Chilean trade union center

The Industrial Workers of the World (Chile) (IWW-C), also known as the Chilean IWW or Chilean Wobblies, was a Chilean trade union center. Established in the late 1910s by dockworkers in Valparaíso, the tenets of industrial unionism were quickly adopted by maritime workers throughout the country. The IWW organised strike actions to demand of the eight-hour day and the implementation of workplace safety standards. Before long, its membership spread to industrial workers in Santiago, gaining particular strength among construction workers.

The Chilean government was alarmed by the rise of the IWW, which it believed to be a front for foreign agitators and violent terrorists, despite the organization being led by Chilean nationals and being staunchly nonviolent. In July 1920, the state launched a massive crackdown against the organisation, arresting hundreds of people on charges of sedition, without any substantial evidence. The arrested workers were crammed into overcrowded prisons, where disease spread quickly and abuse was rife. The death of the poet José Domingo Gómez Rojas in prison caused a public outcry, which by December 1920, led to the release of every arrested worker without charge.
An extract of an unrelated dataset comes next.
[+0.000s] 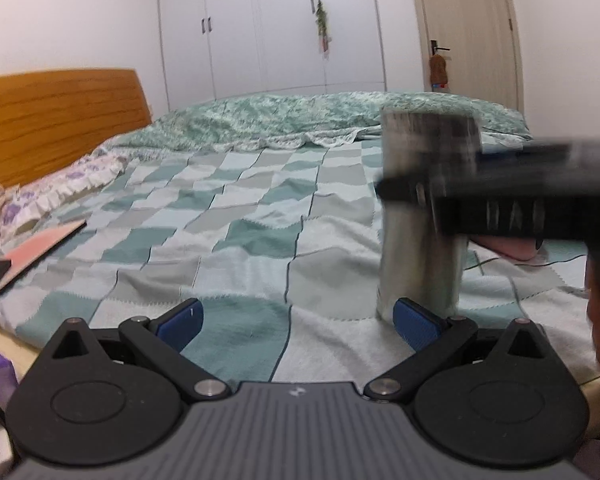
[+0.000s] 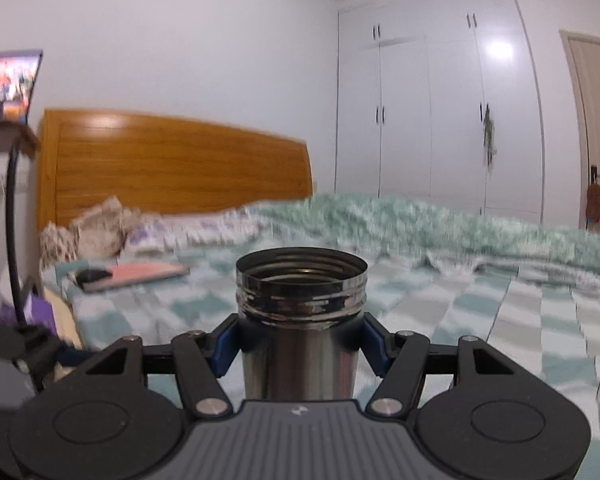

The union quickly returned to organizing, affiliating itself with the International Workers' Association (IWA) and forming links with maritime workers throughout South America. By the late 1920s, the IWW was eclipsed by left-wing political parties, which had gained dominance within trade unions in the country. In 1927, the dictatorship of Carlos Ibáñez del Campo dissolved the IWW and deported its leadership. After the fall of the Ibáñez dictatorship, Chilean anarcho-syndicalists reorganised into the General Confederation of Workers (CGT), which abandoned the old model of industrial unionism in favor of a federalist organisation.

==Background==
Since the establishment of Chile as an independent nation state in the early 19th century, the country has maintained over 4,000 kilometers of coastline. Of its 59 ports, by 1848, the port city of Valparaíso became its most important, as the center of vast amounts of imports and exports, linking it with port cities in Europe, Asia and North America. During the late 19th century, Valparaíso also became a center for the circulation of radical new ideas, with the city's dockworkers and sailors being attracted towards anarcho-syndicalism.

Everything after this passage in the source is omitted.